Project Summary

The Nine Mile Creek Watershed District and the City of Bloomington are implementing a multi-stepped approach to improve the health of Normandale Lake—a shallow lake with a large, urban watershed. To date, projects include a lake drawdown (2018-2019), aluminum (alum) treatment (2019), herbicide treatments (2020-2023), and carp management. Herbicide treatments may continue yearly in Normandale Lake, depending on the results of aquatic plant surveys, through 2024.

About Normandale Lake

Image of a map of the Normandale Lake drainage area
Area of land that drains to Normandale Lake

Normandale Lake was created as part of a flood control project in the late 1970s by the District and City of Bloomington in an area of natural marsh land. A permit for the construction of the lake was issued by the Army Corps of Engineers, which limits some management options for Normandale Lake, such as aquatic vegetation harvesting and dredging on the western half of the lake. Normandale Lake is a shallow lake (three-foot average depth). This means aquatic plants naturally grow throughout the lake. A robust, native aquatic plant population is part of a healthy shallow lake dynamic.

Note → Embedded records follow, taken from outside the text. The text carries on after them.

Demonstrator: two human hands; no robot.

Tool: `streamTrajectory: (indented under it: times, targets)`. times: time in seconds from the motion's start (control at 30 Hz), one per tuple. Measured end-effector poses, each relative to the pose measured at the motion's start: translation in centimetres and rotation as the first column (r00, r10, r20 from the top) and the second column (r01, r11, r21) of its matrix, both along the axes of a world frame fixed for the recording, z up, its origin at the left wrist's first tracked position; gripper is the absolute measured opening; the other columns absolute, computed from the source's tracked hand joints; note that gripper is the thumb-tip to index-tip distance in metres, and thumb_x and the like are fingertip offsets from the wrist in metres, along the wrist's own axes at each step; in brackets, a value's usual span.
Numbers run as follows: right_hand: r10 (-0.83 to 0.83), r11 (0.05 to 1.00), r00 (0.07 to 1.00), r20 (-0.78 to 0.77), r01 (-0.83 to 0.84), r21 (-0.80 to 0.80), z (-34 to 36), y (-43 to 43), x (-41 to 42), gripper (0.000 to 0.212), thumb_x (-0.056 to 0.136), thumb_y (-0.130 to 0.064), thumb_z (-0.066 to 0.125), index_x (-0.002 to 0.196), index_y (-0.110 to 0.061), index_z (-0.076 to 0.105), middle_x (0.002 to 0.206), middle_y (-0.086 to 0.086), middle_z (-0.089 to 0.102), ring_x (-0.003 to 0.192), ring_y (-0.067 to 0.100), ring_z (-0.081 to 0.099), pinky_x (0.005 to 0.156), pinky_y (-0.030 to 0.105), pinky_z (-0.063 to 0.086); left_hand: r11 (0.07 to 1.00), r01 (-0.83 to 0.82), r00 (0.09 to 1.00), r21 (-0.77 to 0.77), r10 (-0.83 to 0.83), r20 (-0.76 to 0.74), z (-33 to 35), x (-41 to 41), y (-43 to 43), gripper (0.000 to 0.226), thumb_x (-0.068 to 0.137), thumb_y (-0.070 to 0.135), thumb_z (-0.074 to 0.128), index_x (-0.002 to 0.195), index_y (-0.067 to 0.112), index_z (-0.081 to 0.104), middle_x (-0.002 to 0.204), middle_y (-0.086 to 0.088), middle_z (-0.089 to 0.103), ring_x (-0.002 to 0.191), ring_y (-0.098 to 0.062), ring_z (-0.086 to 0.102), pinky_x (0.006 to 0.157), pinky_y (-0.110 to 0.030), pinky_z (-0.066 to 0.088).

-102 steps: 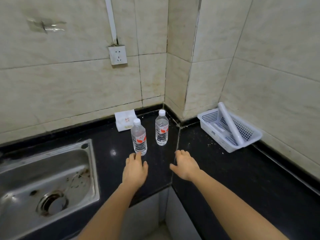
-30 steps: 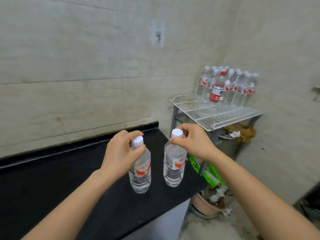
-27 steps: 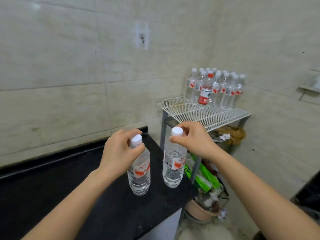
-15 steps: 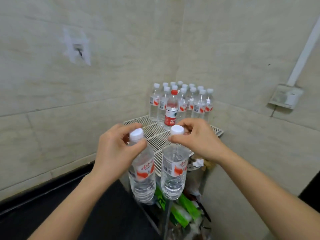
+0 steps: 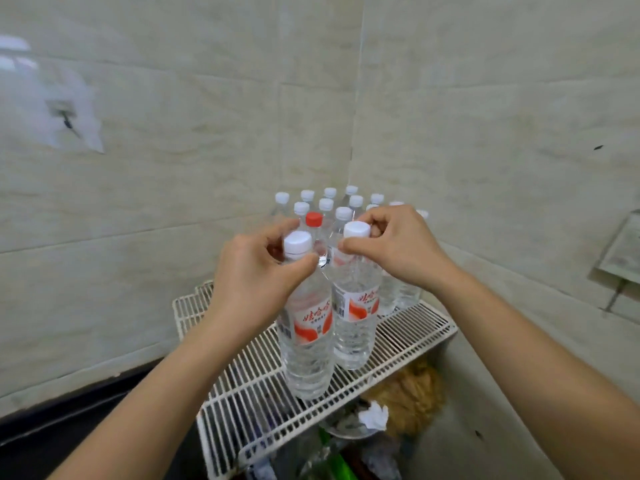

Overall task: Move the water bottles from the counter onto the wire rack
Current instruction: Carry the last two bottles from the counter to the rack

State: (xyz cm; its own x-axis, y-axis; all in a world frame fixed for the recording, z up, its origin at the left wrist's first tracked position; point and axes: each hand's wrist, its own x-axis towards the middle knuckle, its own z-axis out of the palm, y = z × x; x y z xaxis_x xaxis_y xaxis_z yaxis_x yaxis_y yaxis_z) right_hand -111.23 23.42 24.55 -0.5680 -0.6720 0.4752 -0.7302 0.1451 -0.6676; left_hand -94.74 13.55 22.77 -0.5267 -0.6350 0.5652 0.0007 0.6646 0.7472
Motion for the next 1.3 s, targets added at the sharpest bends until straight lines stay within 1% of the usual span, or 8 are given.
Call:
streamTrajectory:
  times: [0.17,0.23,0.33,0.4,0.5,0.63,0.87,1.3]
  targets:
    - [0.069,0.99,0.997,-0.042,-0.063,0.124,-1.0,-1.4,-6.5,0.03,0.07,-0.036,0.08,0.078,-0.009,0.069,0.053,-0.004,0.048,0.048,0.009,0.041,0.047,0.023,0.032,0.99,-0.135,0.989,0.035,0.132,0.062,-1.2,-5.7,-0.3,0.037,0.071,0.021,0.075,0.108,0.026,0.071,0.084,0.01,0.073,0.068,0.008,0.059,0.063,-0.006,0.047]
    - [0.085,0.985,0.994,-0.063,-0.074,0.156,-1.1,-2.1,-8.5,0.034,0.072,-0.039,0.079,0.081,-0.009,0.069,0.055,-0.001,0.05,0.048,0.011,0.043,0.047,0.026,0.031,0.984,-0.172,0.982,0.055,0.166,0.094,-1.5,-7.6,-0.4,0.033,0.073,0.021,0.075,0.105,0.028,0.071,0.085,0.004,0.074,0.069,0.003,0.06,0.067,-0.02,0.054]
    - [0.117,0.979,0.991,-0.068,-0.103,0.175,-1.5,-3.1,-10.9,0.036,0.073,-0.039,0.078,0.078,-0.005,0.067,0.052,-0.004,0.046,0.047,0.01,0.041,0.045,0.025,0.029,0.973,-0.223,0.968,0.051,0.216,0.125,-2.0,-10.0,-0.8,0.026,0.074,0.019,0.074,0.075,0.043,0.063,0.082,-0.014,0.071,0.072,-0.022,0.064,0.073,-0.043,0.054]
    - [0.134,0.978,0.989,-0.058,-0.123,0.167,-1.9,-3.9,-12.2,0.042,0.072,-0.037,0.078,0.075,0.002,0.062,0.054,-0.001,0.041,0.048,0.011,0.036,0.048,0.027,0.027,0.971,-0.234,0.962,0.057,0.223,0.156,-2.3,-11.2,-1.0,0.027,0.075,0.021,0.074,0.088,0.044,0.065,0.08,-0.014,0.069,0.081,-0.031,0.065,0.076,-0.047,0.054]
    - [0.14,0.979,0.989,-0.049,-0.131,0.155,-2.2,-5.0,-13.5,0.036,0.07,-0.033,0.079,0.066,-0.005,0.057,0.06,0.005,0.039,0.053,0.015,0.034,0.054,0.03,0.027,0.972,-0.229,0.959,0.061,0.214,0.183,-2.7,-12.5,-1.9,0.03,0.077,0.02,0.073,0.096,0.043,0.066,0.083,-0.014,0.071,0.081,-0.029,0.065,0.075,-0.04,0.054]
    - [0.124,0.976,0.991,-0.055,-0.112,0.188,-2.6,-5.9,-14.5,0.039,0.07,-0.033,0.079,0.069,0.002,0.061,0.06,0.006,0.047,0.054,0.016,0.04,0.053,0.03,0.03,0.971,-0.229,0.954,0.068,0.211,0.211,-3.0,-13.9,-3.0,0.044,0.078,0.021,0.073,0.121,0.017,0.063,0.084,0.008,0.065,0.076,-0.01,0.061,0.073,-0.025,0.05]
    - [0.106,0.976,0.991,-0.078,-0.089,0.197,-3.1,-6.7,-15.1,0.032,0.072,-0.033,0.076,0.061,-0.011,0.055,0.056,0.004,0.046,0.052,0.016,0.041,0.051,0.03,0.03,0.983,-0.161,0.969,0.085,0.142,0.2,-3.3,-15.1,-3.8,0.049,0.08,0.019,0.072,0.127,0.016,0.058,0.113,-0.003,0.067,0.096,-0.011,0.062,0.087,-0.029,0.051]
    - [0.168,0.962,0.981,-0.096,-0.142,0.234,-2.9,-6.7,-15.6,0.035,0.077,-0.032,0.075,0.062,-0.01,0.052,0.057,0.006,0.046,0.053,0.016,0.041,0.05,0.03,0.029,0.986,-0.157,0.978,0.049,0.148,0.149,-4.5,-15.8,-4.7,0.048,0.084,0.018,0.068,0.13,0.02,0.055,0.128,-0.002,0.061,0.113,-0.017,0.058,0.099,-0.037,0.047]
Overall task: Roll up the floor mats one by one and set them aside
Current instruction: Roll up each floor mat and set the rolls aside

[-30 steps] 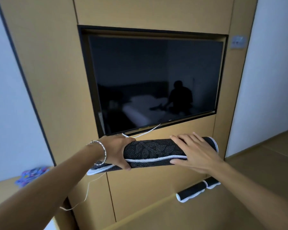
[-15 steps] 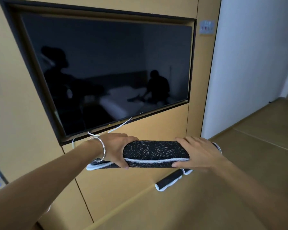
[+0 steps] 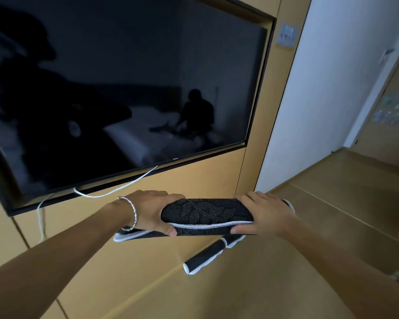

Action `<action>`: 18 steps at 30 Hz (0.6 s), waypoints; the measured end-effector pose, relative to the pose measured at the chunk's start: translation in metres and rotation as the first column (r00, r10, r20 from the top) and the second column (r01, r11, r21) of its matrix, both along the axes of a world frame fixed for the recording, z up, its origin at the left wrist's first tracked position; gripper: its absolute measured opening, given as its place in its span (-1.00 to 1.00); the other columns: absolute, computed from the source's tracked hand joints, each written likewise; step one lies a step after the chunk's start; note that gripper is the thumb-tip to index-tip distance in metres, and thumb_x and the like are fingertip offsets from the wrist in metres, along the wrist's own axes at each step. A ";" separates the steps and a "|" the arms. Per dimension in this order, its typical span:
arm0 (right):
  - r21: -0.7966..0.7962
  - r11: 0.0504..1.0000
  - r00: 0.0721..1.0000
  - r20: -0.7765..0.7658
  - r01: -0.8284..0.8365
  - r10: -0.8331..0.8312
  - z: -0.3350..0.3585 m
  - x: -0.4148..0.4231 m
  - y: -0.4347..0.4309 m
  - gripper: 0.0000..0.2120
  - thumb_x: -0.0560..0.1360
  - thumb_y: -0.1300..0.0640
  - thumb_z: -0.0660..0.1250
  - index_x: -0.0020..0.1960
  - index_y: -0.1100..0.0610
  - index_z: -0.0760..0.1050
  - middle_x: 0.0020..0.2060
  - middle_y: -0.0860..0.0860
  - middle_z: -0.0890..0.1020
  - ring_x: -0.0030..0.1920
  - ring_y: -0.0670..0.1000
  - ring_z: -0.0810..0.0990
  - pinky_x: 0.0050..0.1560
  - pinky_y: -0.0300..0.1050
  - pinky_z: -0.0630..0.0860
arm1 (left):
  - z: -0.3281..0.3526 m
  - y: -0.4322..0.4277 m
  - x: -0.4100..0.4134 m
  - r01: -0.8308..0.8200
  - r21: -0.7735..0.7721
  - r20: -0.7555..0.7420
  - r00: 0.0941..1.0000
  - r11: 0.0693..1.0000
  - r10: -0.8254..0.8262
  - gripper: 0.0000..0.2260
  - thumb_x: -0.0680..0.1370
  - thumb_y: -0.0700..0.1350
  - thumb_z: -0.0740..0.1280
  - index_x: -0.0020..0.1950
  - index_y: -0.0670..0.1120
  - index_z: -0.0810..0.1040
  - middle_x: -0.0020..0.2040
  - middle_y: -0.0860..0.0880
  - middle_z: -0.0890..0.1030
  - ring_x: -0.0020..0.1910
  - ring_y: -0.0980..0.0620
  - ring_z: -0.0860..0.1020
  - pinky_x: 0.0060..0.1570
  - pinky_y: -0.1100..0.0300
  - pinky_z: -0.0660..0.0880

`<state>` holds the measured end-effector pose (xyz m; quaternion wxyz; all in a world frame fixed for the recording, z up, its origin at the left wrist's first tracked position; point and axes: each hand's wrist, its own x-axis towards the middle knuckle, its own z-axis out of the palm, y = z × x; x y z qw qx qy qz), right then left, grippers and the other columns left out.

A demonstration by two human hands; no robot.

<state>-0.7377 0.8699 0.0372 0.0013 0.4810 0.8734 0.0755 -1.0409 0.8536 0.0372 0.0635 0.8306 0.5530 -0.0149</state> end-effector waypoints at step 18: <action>-0.224 0.975 0.995 0.094 -0.003 0.025 -0.044 -0.092 0.166 -0.15 0.29 -0.49 0.27 0.41 -0.03 0.25 0.16 -0.05 0.47 0.18 0.01 0.44 0.14 -0.10 0.36 | -0.070 0.144 -0.077 -0.077 -0.168 0.092 0.991 0.983 0.094 -0.38 0.26 0.31 0.38 0.25 0.39 0.20 0.05 0.25 0.46 0.06 0.14 0.46 0.08 0.09 0.44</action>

Normandale Lake receives water from a drainage area of over 34 square miles, including water from six different cities. The water flows into the lake through Nine Mile Creek and stormwater pipes. Nutrients, such as phosphorus and nitrogen, from sources such as grass clippings, tree litter, lawn fertilizer, and sediment from paved surfaces and erosion travels with this water. This is called external nutrient loading. Internal loading is when phosphorus is released from lake bottom sediments. Excess nutrients can fuel algae growth in the lake.

Normandale Lake is not currently on the state’s impaired waters list but does frequently have phosphorus levels that exceed state standards (>60 µg/L). Historically, Normandale Lake has met the chlorophyll-a and Secchi disc depth standards for shallow lakes.

Project Goals

Improve the water quality and the ecological health of Normandale Lake by:

  • Controlling invasive curly-leaf pondweed
  • Improving the diversity of native plant species
  • Reducing phosphorous
  • Controlling the invasive carp population

Project Details

The Normandale Lake Improvement Project has involved multiple lake management strategies to achieve project goals.

Lake Drawdown

Image of Normandale Lake during draw down project
Normandale Lake during drawdown (2018)

Curly-leaf pondweed is an invasive plant that out-competes native aquatic plant communities. The plant can also contribute to high phosphorous levels in a lake when it dies off and decays mid-summer. A drawdown is one way to control curly-leaf pondweed. Curly-leaf pondweed primarily reproduces through vegetative propagules called turions. The plant produces turions in late spring, the turions remain dormant in the sediment through the summer, and then germinate under cooler water conditions in the fall. A winter freeze of the lake sediment bed (while the lake is empty of water) can kill the turions, thus stopping the curly-leaf pondweed’s reproductive cycle.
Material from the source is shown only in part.